Durante toda uma vida, Florita foi a tradutora de histórias da Aldeia para Arminto. Só quando ambos já estão velhos, premidos pela miséria, ela revela o que fez sobre a índia que entrou no rio: "Traduzi torto, Arminto. Tudo mentira" (HATOUM, 2008a, p.90). Florita subverteu a fala original, ela criou, em verdade, um outro sentido para a história, amansou a maldade do mundo para o menino curioso. Esse gesto contamina todas as traduções feitas por Florita, nada fica seguro após essa revelação. Ela ingressa como uma narradora que se depara com uma realidade que é cruel demais, uma realidade que não é aceitável, tampouco comunicável, "E eu ia contar para uma criança que a mulher queria morrer?" (HATOUM, 2008a, p.90). Desse modo, a narrativa de Florita assume uma dimensão prática, não em sua sabedoria, ou em seu ensinamento, mas em sua invenção. Essa mentira é um alento para a criança abastada que se depara com o extremo do desespero e também para a própria narradora, que deforma a realidade a sua frente para, assim, criar um espaço de sobrevivência, uma possibilidade de conviver com o absurdo. A realidade que se apresenta é de tal modo pesada, de difícil apreensão, que a narração se acomoda a um registro de lenda, a uma atmosfera que dissolve as referências do ouvinte. A vida toda de Arminto é continuidade daquele momento, daquele dia em que Florita o inseriu no fluxo de uma história da qual ele jamais se livrou: uma índia no fundo do rio, uma cidade encantada, o Eldorado.

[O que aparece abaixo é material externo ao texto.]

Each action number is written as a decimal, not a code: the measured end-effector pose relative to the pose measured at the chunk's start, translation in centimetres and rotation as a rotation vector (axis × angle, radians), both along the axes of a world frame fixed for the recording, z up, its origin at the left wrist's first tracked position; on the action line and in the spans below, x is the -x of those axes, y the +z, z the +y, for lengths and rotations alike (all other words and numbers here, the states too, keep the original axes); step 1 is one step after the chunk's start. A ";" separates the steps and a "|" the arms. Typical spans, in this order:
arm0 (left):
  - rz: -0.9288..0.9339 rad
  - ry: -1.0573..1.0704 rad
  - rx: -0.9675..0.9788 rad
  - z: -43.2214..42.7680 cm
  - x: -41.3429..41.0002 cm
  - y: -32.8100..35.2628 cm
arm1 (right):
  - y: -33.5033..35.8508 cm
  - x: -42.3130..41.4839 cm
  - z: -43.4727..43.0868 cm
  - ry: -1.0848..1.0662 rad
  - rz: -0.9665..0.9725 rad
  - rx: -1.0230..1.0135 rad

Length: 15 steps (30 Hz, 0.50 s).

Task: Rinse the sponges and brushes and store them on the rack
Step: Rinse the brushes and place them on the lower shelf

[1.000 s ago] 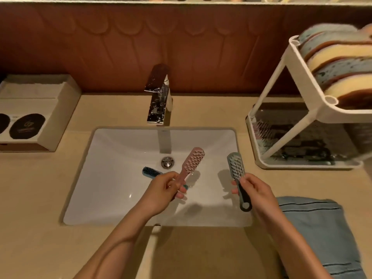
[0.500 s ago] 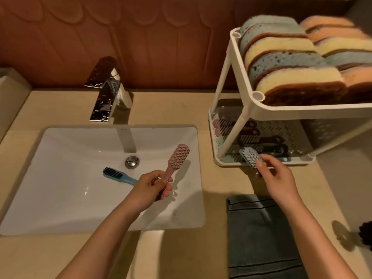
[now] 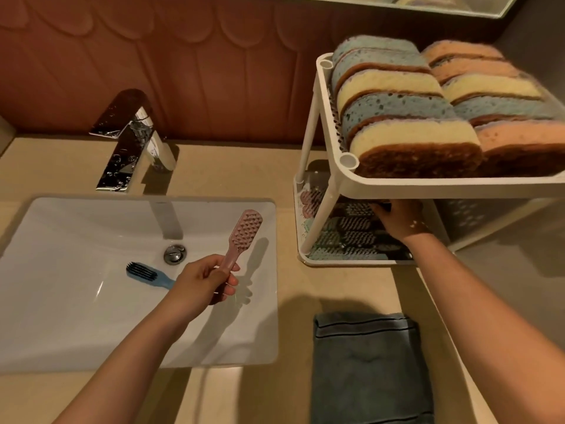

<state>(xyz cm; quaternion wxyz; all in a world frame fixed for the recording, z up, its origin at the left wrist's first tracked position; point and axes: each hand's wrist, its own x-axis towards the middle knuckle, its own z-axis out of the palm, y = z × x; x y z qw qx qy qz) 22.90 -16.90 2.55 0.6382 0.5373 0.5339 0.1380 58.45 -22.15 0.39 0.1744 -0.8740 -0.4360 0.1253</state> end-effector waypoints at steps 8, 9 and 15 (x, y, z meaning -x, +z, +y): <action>0.011 0.032 0.020 -0.7 0.1 -0.2 | -1.4 0.0 1.4 0.006 0.125 0.008; 0.012 0.033 0.023 -0.7 0.1 -0.2 | -1.4 0.0 1.5 0.009 0.119 0.016; 0.012 0.023 0.027 -1.0 -0.1 0.0 | -1.4 0.2 1.9 0.013 0.125 -0.002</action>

O narrador perdeu seu posto. A sabedoria, a serenidade, o tom objetivo, o domínio sobre as personagens, isso tudo se move, cede passagem à figura de um narrador frágil, confuso e desorientado. O desamparo do mundo, a impossibilidade de narrar em sua inteireza, o choque, a ruptura, uma catástrofe a cada esquina. O homem é um corpo minúsculo, o narrador é ambíguo e incerto. A realidade se impõe como uma fachada de acesso interdito, representá-la é tarefa que já não parece humana, sobram os fragmentos e os acertos do acaso. O romance de Hatoum se assenta na tradição dessa incapacidade, os seus narradores tropeçam, ficam emperrados nos meandros de seu trabalho. Arminto Cordovil é bom de papo, invade a imaginação de seu ouvinte, mas não é nada confiável. Um velho solitário, com fama de louco e mentiroso, o seu contorno é esse. Mesmo nas histórias que conta, a sua condição não se altera: é enganado por Florita e enfeitiçado por Dinaura. Arminto é a imagem de um narrador que não se apodera nem da própria narrativa, é levado por ela, é confundido por suas personagens, é traído pelo seu enredo. Nesse jogo, engambelam-se o ouvinte, o forasteiro atrás de água, e, em última instância, o leitor, esse esperançoso perseguidor, confiante de que é possível alcançar Dinaura, confiante de que, ao lado do narrador, é possível encontrar algum sentido no mundo. Confiança e ingenuidade, assim se costuram os fios de uma narração.